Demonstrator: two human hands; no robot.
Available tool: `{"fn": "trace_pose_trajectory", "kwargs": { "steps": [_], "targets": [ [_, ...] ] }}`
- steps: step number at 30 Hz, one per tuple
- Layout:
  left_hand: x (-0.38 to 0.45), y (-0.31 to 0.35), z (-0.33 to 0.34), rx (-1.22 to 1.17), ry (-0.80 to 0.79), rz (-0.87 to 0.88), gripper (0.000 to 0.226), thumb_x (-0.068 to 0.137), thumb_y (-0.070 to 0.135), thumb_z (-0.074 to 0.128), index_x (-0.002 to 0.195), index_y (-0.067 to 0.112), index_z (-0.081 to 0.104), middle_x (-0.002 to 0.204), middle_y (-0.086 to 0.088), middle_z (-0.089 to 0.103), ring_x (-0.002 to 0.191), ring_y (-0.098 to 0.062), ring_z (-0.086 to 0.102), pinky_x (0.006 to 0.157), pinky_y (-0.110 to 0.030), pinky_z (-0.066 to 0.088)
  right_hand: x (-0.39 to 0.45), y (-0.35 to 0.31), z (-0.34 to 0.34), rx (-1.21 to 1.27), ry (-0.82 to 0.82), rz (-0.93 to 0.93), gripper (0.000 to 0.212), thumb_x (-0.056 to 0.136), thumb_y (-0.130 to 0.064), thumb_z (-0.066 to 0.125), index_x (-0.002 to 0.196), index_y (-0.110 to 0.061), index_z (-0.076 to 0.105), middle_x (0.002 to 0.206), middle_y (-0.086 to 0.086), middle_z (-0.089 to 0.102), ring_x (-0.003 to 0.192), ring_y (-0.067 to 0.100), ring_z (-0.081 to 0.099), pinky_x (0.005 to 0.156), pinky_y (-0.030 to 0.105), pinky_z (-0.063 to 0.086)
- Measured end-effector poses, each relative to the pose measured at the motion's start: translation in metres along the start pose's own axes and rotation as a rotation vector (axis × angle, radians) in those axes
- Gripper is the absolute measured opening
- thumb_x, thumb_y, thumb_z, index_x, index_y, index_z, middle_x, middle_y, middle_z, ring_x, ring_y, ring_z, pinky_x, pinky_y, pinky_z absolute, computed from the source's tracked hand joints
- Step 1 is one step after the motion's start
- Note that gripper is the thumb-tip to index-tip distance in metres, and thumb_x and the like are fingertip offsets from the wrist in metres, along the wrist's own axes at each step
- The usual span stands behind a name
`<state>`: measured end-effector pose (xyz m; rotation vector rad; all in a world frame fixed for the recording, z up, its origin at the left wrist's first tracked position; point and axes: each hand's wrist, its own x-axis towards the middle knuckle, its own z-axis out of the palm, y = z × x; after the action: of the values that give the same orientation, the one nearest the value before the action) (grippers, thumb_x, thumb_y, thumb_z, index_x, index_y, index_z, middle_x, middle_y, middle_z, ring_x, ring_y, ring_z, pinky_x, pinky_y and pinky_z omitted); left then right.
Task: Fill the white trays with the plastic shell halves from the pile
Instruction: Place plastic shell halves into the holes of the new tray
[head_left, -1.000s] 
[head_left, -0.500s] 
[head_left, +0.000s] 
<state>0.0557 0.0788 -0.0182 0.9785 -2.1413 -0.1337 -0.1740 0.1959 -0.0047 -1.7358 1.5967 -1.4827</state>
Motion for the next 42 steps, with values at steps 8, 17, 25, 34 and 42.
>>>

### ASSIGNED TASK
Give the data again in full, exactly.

### ANSWER SPACE
Demonstrator: two human hands; no robot.
Available tool: `{"fn": "trace_pose_trajectory", "kwargs": { "steps": [_], "targets": [ [_, ...] ] }}`
- steps: step number at 30 Hz, one per tuple
- Layout:
  left_hand: x (-0.38 to 0.45), y (-0.31 to 0.35), z (-0.33 to 0.34), rx (-1.22 to 1.17), ry (-0.80 to 0.79), rz (-0.87 to 0.88), gripper (0.000 to 0.226), thumb_x (-0.068 to 0.137), thumb_y (-0.070 to 0.135), thumb_z (-0.074 to 0.128), index_x (-0.002 to 0.195), index_y (-0.067 to 0.112), index_z (-0.081 to 0.104), middle_x (-0.002 to 0.204), middle_y (-0.086 to 0.088), middle_z (-0.089 to 0.103), ring_x (-0.002 to 0.191), ring_y (-0.098 to 0.062), ring_z (-0.086 to 0.102), pinky_x (0.006 to 0.157), pinky_y (-0.110 to 0.030), pinky_z (-0.066 to 0.088)
  right_hand: x (-0.39 to 0.45), y (-0.35 to 0.31), z (-0.34 to 0.34), rx (-1.21 to 1.27), ry (-0.82 to 0.82), rz (-0.93 to 0.93), gripper (0.000 to 0.212), thumb_x (-0.056 to 0.136), thumb_y (-0.130 to 0.064), thumb_z (-0.066 to 0.125), index_x (-0.002 to 0.196), index_y (-0.110 to 0.061), index_z (-0.076 to 0.105), middle_x (0.002 to 0.206), middle_y (-0.086 to 0.086), middle_z (-0.089 to 0.102), ring_x (-0.003 to 0.192), ring_y (-0.067 to 0.100), ring_z (-0.081 to 0.099), pinky_x (0.005 to 0.156), pinky_y (-0.030 to 0.105), pinky_z (-0.063 to 0.086)
- Measured end-effector poses, each relative to the pose measured at the motion's start: translation in metres along the start pose's own axes and rotation as a rotation vector (axis × angle, radians) in those axes
- Gripper is the absolute measured opening
- thumb_x, thumb_y, thumb_z, index_x, index_y, index_z, middle_x, middle_y, middle_z, ring_x, ring_y, ring_z, pinky_x, pinky_y, pinky_z absolute, computed from the source's tracked hand joints
- Step 1 is one step after the motion's start
- Note that gripper is the thumb-tip to index-tip distance in metres, and thumb_x and the like are fingertip offsets from the wrist in metres, along the wrist's own axes at each step
- The usual span stands behind a name
`<state>`: measured end-effector pose (xyz m; rotation vector rad; all in a world frame fixed for the recording, z up, its origin at the left wrist's first tracked position; point and axes: each hand's wrist, its own x-axis towards the middle knuckle, its own z-axis out of the palm, y = z × x; after the action: of the values that give the same orientation, the one nearest the value before the action) (grippers, thumb_x, thumb_y, thumb_z, index_x, index_y, index_z, middle_x, middle_y, middle_z, ring_x, ring_y, ring_z, pinky_x, pinky_y and pinky_z omitted); left then right.
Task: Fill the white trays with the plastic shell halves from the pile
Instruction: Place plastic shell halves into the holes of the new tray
[head_left, -1.000s] 
[head_left, -0.500s] 
[head_left, +0.000s] 
<state>0.0557 0.0788 -0.0182 0.9785 -2.1413 -0.1337 -0.1740 0.1959 -0.0047 -1.7358 1.5967 -1.4827</state>
Motion for the next 42 steps, with values at steps 8, 17, 25, 34 and 42.
>>>

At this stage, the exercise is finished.